Functionally significant polymorphisms of the MMP-9 gene are associated with peptic ulcer disease in the Caucasian population of Central Russia

This study analyzed the association of functionally significant SNPs of matrix metalloproteinase (MMP) genes in the development of peptic ulcer disease (PUD) in Caucasians from Central Russia. Ten SNPs of the MMP-1, MMP-2, MMP-3, MMP-8, and MMP-9 genes were analyzed for association with PUD in a cohort of 798 patients with PUD (including 404 H. pylori-positive and 394 H. pylori-negative) and 347 H. pylori-negative controls using logistic regression and assuming the additive, recessive, and dominant genetic models.
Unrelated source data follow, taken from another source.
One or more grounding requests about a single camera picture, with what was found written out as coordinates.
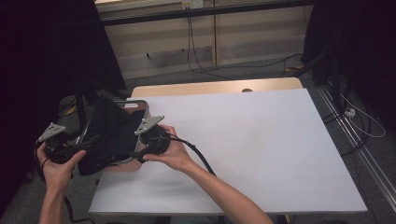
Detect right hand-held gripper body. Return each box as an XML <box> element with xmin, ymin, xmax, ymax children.
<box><xmin>134</xmin><ymin>115</ymin><xmax>172</xmax><ymax>157</ymax></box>

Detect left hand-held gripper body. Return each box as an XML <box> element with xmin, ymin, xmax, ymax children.
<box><xmin>36</xmin><ymin>122</ymin><xmax>82</xmax><ymax>165</ymax></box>

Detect pink basket with grey rim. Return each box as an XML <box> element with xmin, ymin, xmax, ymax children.
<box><xmin>78</xmin><ymin>99</ymin><xmax>153</xmax><ymax>173</ymax></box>

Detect black knit vest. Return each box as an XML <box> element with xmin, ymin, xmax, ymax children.
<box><xmin>77</xmin><ymin>96</ymin><xmax>148</xmax><ymax>177</ymax></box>

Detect person's right hand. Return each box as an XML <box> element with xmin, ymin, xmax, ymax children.
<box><xmin>142</xmin><ymin>124</ymin><xmax>196</xmax><ymax>173</ymax></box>

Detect person's left hand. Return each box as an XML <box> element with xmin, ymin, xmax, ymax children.
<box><xmin>36</xmin><ymin>143</ymin><xmax>87</xmax><ymax>196</ymax></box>

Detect black stand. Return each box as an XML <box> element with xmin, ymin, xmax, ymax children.
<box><xmin>292</xmin><ymin>49</ymin><xmax>344</xmax><ymax>115</ymax></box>
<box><xmin>74</xmin><ymin>81</ymin><xmax>104</xmax><ymax>135</ymax></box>

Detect black curtain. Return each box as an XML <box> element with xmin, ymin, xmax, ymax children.
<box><xmin>300</xmin><ymin>0</ymin><xmax>396</xmax><ymax>132</ymax></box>
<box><xmin>0</xmin><ymin>0</ymin><xmax>127</xmax><ymax>216</ymax></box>

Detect white table mat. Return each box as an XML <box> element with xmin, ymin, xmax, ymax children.
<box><xmin>88</xmin><ymin>88</ymin><xmax>368</xmax><ymax>217</ymax></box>

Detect black metal beam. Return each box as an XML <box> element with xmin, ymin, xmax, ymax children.
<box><xmin>99</xmin><ymin>0</ymin><xmax>314</xmax><ymax>27</ymax></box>

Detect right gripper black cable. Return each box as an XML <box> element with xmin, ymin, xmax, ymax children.
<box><xmin>162</xmin><ymin>133</ymin><xmax>218</xmax><ymax>177</ymax></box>

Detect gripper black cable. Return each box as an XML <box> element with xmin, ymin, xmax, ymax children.
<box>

The variants of MMP-1, MMP-2, MMP-3, and MMP-8 did not manifest any significant associations with the diseases. Five SNPs of the MMP-9 gene demonstrated such association. Allele G of the rs17576 MMP-9 locus conferred a higher risk for PUD (ORadj = 1.31, pperm = 0.016), haplotype AACG of loci rs17576-rs3787268-rs2250889-rs17577 of the MMP-9 gene decreased risk for PUD (ORadj = 0.17, pperm = 0.003). Also, allele C of rs3918249, allele G of rs17576 and haplotype CG of rs3918249-rs17576 of the MMP-9 gene increased risk for H. pylori-positive PUD (ORadj = 1.82, pperm = 0.002; ORadj = 1.53–1.95 pperm = 0.001–0.013 and ORadj = 1.49 pperm = 0.009 respectively). The above loci and 50 linked to them possess significant regulatory effects and may affect the alternative splicing of four genes and the expression of 17 genes in various organs and tissues related to the PUD pathogenesis.